> **WHAT THIS TASK INVOLVES**
Give back exactly the lines of the material below that start at the line containing "Each instance of the white robot" and end at the line containing "query (the noun", and no others.

────────────────

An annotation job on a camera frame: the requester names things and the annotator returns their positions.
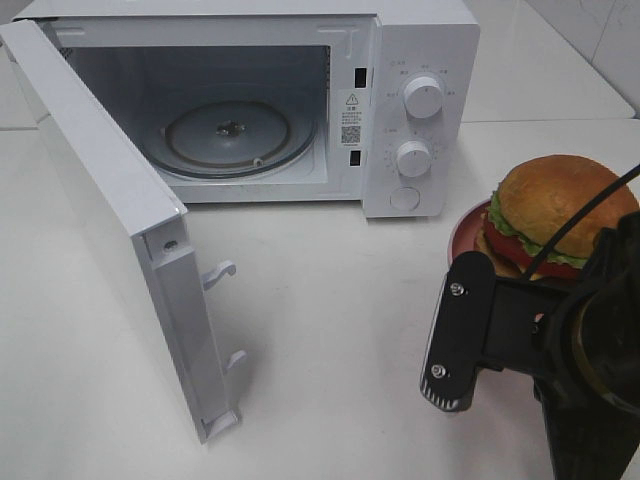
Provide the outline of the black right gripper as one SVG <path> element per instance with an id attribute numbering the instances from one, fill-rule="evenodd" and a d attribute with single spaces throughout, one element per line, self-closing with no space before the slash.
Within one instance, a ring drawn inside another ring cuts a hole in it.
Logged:
<path id="1" fill-rule="evenodd" d="M 639 397 L 639 231 L 607 229 L 571 287 L 496 275 L 483 368 L 531 375 L 570 399 Z"/>

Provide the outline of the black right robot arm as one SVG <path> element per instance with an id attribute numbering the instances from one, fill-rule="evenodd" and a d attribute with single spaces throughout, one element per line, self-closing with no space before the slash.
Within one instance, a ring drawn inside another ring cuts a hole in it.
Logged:
<path id="1" fill-rule="evenodd" d="M 573 288 L 498 277 L 489 259 L 453 263 L 444 311 L 449 403 L 470 406 L 480 370 L 528 374 L 559 479 L 618 479 L 639 445 L 639 217 L 605 229 Z"/>

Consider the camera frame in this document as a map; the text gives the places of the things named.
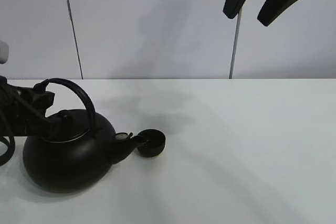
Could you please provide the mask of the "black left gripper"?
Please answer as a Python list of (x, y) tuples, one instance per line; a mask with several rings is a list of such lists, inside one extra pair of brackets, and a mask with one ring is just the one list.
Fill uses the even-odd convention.
[[(46, 90), (46, 84), (40, 82), (30, 87), (18, 87), (8, 84), (1, 76), (1, 112), (14, 136), (42, 136), (57, 139), (65, 135), (72, 126), (69, 113), (53, 114), (45, 117), (55, 99), (55, 94)], [(23, 103), (13, 96), (16, 94)], [(26, 115), (37, 116), (42, 120), (28, 120)]]

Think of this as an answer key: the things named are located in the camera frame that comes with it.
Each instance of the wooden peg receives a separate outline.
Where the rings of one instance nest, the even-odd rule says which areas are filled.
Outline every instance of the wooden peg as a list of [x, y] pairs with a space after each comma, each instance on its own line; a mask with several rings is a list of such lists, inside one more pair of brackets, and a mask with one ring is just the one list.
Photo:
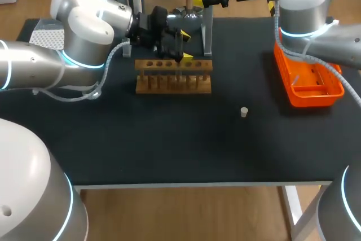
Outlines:
[[167, 89], [170, 88], [170, 80], [171, 80], [171, 77], [168, 75], [167, 76]]
[[160, 89], [160, 75], [157, 75], [157, 88]]
[[190, 88], [190, 80], [191, 80], [190, 76], [186, 76], [186, 86], [187, 86], [187, 89]]
[[152, 76], [148, 76], [148, 89], [152, 88]]
[[196, 76], [196, 89], [198, 89], [199, 86], [199, 76]]

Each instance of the white bottle cap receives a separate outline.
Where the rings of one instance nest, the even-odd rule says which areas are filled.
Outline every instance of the white bottle cap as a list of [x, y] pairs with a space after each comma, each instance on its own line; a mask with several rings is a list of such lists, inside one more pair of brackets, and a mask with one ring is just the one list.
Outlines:
[[245, 118], [247, 116], [247, 113], [248, 113], [248, 108], [246, 108], [246, 107], [241, 108], [241, 117], [242, 118]]

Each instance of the black table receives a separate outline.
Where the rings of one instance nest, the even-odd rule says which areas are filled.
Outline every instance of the black table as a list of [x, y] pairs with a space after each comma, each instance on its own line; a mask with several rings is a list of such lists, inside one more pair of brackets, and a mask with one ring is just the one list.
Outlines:
[[[199, 26], [177, 24], [193, 34], [185, 51], [200, 56]], [[136, 49], [115, 56], [98, 100], [10, 91], [0, 117], [35, 132], [75, 185], [331, 181], [358, 153], [360, 110], [348, 93], [331, 108], [292, 108], [273, 30], [272, 18], [214, 19], [212, 95], [136, 95], [134, 58], [151, 56]], [[361, 93], [358, 72], [343, 73]]]

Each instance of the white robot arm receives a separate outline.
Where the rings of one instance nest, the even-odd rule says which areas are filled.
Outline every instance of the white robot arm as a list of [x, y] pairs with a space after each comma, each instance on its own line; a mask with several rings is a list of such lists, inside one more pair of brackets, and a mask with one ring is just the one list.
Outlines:
[[94, 88], [104, 72], [114, 29], [133, 44], [156, 46], [162, 57], [173, 56], [161, 46], [162, 36], [171, 31], [164, 8], [147, 16], [114, 0], [52, 0], [50, 14], [64, 25], [64, 49], [0, 41], [0, 89]]

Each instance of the orange plastic tray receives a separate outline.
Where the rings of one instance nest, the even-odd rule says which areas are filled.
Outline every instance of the orange plastic tray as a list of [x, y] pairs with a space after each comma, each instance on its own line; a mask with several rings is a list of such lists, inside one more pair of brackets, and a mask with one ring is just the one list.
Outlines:
[[[343, 97], [341, 82], [320, 64], [295, 62], [275, 45], [275, 57], [289, 101], [294, 107], [328, 107]], [[338, 65], [332, 66], [341, 73]]]

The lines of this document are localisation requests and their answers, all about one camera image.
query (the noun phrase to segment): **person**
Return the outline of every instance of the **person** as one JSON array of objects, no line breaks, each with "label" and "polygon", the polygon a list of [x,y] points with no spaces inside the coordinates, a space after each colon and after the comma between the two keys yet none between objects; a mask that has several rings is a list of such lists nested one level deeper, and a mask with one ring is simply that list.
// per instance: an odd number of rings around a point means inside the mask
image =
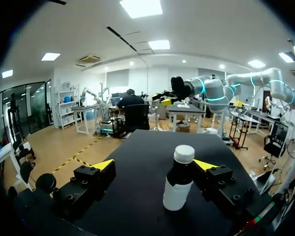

────────────────

> **COMPLETED EXERCISE**
Each instance of the white robot arm receives a separate outline.
Where the rings of one instance nest, the even-odd rule says which areas are filled.
Outline every instance of the white robot arm as a list of [x, y] pairs with a space after each comma, each instance on its own line; a mask with several rings is a list of such lists, inside one more pair of brackets, and a mask with one ring is just the one list.
Outlines:
[[94, 88], [104, 72], [114, 29], [133, 44], [156, 46], [162, 57], [173, 56], [161, 46], [162, 36], [171, 31], [164, 8], [147, 16], [114, 0], [52, 0], [50, 14], [64, 25], [64, 49], [0, 41], [0, 89]]

Each instance of the orange plastic tray receives a separate outline.
Where the rings of one instance nest, the even-odd rule says which areas are filled.
Outline every instance of the orange plastic tray as a list of [x, y] pairs with a space after each comma, each instance on its own line; a mask with several rings is a list of such lists, inside one more pair of brackets, and a mask with one ring is just the one list.
Outlines:
[[[343, 97], [341, 82], [320, 64], [295, 62], [275, 45], [275, 57], [289, 101], [294, 107], [328, 107]], [[338, 65], [332, 66], [341, 73]]]

The lines of this document are localisation requests and their answers, all about one camera image.
query (the noun phrase to segment): **person**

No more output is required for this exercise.